** Dataset content follows **

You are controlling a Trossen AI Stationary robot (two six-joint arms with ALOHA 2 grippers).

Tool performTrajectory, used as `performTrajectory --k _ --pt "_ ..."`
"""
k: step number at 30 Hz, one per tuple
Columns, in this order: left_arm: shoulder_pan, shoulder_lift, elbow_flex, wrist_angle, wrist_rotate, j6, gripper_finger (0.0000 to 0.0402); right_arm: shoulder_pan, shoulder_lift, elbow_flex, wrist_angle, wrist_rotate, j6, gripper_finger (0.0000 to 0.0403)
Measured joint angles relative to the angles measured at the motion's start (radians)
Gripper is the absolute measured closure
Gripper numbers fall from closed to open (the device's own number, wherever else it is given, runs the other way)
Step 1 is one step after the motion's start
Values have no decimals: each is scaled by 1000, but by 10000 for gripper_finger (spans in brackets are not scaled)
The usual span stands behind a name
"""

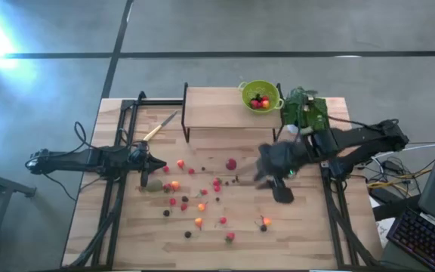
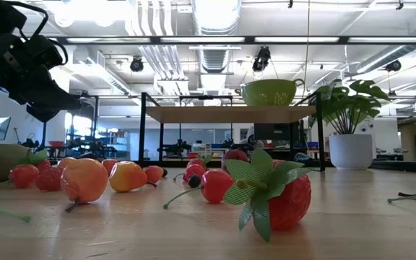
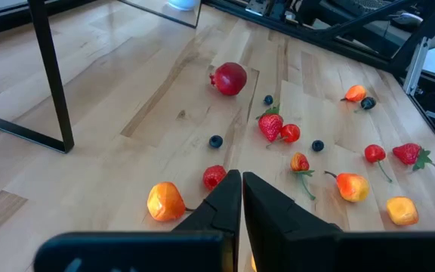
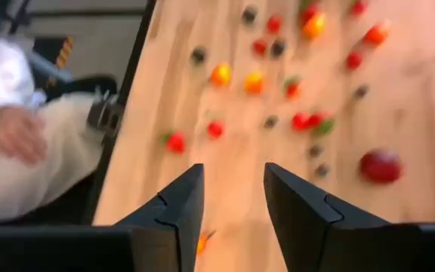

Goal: Build produce basket
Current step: Put the black cherry into the green basket

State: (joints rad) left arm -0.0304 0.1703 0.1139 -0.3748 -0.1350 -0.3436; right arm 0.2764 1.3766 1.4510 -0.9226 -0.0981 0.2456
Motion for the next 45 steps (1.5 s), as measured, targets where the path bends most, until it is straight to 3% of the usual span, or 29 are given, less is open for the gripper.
performTrajectory --k 16,28,38,45 --pt "0 0 0 0 0 0 381 318 5 -196 57 159 395 312" --pt "0 0 0 0 0 0 381 357 219 -263 182 204 394 299" --pt "0 0 0 0 0 0 381 357 458 -166 169 119 334 271" --pt "0 0 0 0 0 0 381 356 539 -88 94 124 296 258"
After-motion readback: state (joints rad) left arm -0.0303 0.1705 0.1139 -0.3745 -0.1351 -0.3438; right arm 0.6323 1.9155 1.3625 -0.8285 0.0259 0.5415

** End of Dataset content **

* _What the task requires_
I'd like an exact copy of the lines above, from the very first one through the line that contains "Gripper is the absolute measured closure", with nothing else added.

* _Expected output_
You are controlling a Trossen AI Stationary robot (two six-joint arms with ALOHA 2 grippers).

Tool performTrajectory, used as `performTrajectory --k _ --pt "_ ..."`
"""
k: step number at 30 Hz, one per tuple
Columns, in this order: left_arm: shoulder_pan, shoulder_lift, elbow_flex, wrist_angle, wrist_rotate, j6, gripper_finger (0.0000 to 0.0402); right_arm: shoulder_pan, shoulder_lift, elbow_flex, wrist_angle, wrist_rotate, j6, gripper_finger (0.0000 to 0.0403)
Measured joint angles relative to the angles measured at the motion's start (radians)
Gripper is the absolute measured closure

The requested output has been produced.